A Theoretically Grounded Extension of Universal Attacks from the Attacker's Viewpoint

• The theoretical contribution is incremental and offers limited guidance for algorithm design. The primary theoretical input is the application of Rademacher complexity to the generalization of adversarial perturbations, which is somewhat limited. Furthermore, this theoretical insight does not significantly influence the algorithm's design.

• The experiments on adversarial transferability are not comprehensive enough. (1) Tests were conducted only on CIFAR-10, whereas most experiments concerning adversarial transferability are performed on ImageNet. (2) The choice of the target model is not reasonable; since the source model is already a ResNet, the target model should incorporate structures other than ResNet.

• The motivation for Equation (9) is unclear. Regarding Equation (9), it is not explained why a set of perturbations is used. Also, the definition of problem 1 suggests there should be constraints on L; otherwise, when L equals n, Equation (9) essentially degenerates into Equation (1). Moreover, there is a lack of discussion in the experimental section regarding the appropriate size of the parameter L.

• Comparative experiments are not entirely fair. The authors' method optimizes several perturbations simultaneously, but the baseline methods compared are all optimizing a single perturbation. This comparison's fairness needs further discussion.

1. The effectiveness of the L-UAP algorithm is not adequately explained. It basically designs a new step update procedure (inner loop of algorithm 1). How is that important? Is there any analytical or theoretical grounding?

2. The proof of Theorem 4 is missing. Although one paper is cited, and the theorem may be built from it, I do not think the paper considers Algorithm 1 proposed by you, so it was important to show the proof of it.

3. From the results in Table 1, why are multiple perturbations beneficial for source model attack but not that good for transfer attack?

4. Problem 1 and Algorithm 1 only do optimization with respect to one model, which is similar to a single model attack. What is the special component here for universal attack?

5. In proposition 1, the paper defines Radamecher complexity of a set of perturbations $\mathcal{B}_p(\delta)$, which is weird to me since the complexity measure is defined for a function class.

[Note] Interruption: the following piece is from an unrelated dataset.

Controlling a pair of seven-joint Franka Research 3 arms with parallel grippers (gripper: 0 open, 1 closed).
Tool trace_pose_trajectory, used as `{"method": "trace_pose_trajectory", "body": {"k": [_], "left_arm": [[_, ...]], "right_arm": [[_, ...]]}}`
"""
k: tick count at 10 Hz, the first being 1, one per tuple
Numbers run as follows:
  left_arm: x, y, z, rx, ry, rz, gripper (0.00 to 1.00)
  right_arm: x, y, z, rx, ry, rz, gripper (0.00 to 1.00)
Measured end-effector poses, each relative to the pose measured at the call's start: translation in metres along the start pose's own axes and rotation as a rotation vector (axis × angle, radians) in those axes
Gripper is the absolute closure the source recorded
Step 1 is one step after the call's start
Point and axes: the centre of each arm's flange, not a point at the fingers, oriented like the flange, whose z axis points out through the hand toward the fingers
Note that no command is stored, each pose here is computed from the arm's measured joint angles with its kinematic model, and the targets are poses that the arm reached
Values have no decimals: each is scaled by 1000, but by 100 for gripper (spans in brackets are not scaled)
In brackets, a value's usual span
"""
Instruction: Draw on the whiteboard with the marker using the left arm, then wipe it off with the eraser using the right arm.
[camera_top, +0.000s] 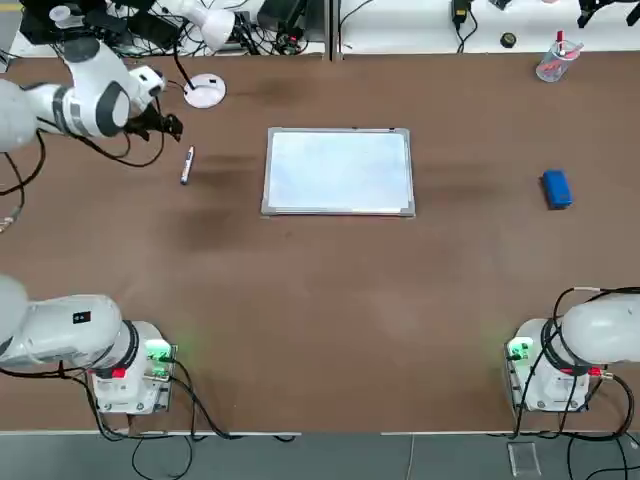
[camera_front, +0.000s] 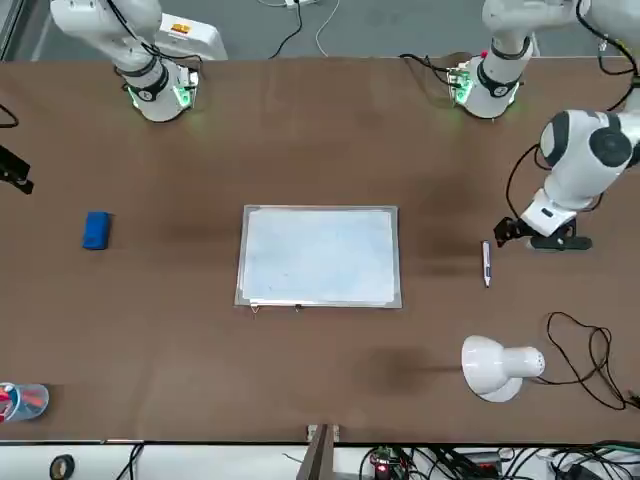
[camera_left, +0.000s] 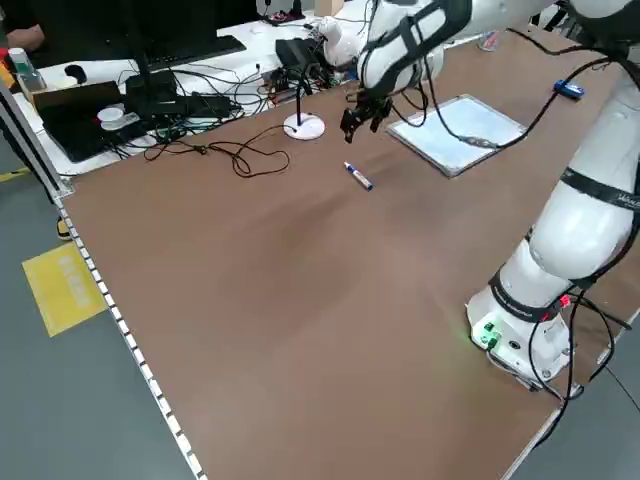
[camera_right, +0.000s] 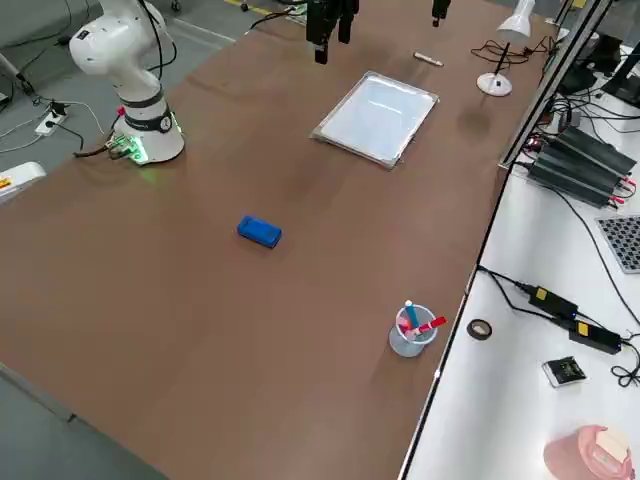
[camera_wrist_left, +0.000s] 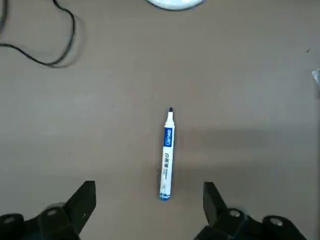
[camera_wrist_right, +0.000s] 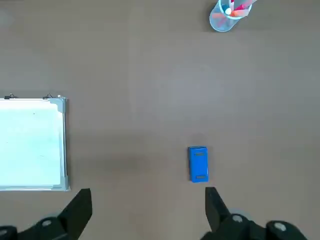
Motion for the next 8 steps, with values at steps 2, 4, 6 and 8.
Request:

6. In Theorem 2, consider the formula inside the probability operator, parameter $L$ does not appear in LHS. What the paper bounds here is exactly the same as that in Theorem 1.

7. Is it possible to consider the complexity measure (Rademacher complexity) as a regularization term to improve the transferability of universal attacks? If it is feasible, the idea looks more interesting.

8. Presentation: I do not even find the definitions of $\rho$ and $h$ in algorithm 1 in the main text, which is very confusing to readers.

It is unclear how good the generalization bounds are. As a result it is difficult to evaluate the theoretical results. (More details in the Questions section)

The primary limitation of this research is the weak linkage between the theoretical framework and experimental results, even though it is a challenge commonly observed in uniform convergence analyses.

1. In both Theorem 1 and Theorem 2, the bounds are set for all perturbations within $B_p(\delta)$, rather than specifically for learned UAP attacks.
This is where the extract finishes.